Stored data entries
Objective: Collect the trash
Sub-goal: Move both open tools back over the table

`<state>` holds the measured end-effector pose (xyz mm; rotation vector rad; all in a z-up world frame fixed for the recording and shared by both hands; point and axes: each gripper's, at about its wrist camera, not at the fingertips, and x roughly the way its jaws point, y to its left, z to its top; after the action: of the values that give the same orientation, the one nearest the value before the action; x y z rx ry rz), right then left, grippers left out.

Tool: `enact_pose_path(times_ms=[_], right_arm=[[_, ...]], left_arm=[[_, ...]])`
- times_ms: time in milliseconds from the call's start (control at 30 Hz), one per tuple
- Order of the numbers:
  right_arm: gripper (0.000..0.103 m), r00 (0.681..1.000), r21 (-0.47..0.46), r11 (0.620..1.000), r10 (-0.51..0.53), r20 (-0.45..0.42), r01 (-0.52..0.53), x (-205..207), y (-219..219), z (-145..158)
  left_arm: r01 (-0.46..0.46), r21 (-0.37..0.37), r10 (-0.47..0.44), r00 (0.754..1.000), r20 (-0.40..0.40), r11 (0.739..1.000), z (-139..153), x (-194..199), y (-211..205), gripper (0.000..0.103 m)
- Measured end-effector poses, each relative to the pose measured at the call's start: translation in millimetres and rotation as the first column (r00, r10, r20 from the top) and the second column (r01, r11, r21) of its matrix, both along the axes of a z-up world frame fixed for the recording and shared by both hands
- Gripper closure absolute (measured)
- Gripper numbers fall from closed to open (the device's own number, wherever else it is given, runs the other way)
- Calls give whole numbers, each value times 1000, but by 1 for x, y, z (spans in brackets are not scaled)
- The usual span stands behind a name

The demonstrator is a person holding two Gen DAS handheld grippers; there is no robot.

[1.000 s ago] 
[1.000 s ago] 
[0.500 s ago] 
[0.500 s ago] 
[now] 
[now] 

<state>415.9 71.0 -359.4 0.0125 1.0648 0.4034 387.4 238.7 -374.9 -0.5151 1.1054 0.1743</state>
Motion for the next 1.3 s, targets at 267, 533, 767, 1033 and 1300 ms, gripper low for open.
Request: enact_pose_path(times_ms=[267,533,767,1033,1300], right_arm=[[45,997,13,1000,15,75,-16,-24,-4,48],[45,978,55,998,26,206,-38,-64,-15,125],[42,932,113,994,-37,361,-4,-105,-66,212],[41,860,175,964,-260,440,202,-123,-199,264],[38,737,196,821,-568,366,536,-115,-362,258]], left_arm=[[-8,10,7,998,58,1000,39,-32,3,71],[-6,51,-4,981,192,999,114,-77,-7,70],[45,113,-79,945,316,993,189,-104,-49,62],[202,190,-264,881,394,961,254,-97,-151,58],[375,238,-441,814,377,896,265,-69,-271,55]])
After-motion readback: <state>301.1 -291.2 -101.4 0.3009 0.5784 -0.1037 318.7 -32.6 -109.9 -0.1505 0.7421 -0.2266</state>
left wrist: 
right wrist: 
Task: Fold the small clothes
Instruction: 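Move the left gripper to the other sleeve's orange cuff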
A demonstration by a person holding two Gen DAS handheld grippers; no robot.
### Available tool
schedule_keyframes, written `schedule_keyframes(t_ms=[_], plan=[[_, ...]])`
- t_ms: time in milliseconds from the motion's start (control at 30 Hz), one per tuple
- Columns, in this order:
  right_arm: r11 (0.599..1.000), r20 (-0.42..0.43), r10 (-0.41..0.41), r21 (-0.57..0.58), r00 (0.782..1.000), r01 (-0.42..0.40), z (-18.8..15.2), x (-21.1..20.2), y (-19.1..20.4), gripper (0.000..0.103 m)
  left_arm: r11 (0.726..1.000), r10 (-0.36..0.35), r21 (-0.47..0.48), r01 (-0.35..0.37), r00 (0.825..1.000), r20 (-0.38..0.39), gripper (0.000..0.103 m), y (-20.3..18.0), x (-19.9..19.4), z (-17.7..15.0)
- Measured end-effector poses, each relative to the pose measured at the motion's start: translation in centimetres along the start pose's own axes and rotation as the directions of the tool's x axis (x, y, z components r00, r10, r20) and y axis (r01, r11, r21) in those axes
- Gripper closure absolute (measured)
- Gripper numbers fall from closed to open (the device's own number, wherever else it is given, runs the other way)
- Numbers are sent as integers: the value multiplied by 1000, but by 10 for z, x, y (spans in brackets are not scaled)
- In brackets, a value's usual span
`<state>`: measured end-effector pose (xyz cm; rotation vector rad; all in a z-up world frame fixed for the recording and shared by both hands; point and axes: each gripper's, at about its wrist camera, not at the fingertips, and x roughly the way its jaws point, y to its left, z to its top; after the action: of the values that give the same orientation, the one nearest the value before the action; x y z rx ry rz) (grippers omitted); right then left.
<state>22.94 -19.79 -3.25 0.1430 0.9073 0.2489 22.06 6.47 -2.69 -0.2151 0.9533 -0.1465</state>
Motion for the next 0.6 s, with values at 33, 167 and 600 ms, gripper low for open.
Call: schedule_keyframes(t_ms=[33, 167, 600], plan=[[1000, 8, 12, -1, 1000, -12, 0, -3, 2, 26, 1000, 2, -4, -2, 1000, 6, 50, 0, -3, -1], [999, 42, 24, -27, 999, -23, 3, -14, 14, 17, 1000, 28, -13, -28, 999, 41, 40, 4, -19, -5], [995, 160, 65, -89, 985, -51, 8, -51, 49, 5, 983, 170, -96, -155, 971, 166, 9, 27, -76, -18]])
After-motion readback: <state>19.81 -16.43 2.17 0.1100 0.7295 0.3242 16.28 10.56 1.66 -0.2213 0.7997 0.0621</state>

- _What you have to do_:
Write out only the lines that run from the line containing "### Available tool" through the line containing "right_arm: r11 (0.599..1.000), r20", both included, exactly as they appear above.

- _Completed task_:
### Available tool
schedule_keyframes, written `schedule_keyframes(t_ms=[_], plan=[[_, ...]])`
- t_ms: time in milliseconds from the motion's start (control at 30 Hz), one per tuple
- Columns, in this order:
  right_arm: r11 (0.599..1.000), r20 (-0.42..0.43), r10 (-0.41..0.41), r21 (-0.57..0.58), r00 (0.782..1.000), r01 (-0.42..0.40), z (-18.8..15.2), x (-21.1..20.2), y (-19.1..20.4), gripper (0.000..0.103 m)

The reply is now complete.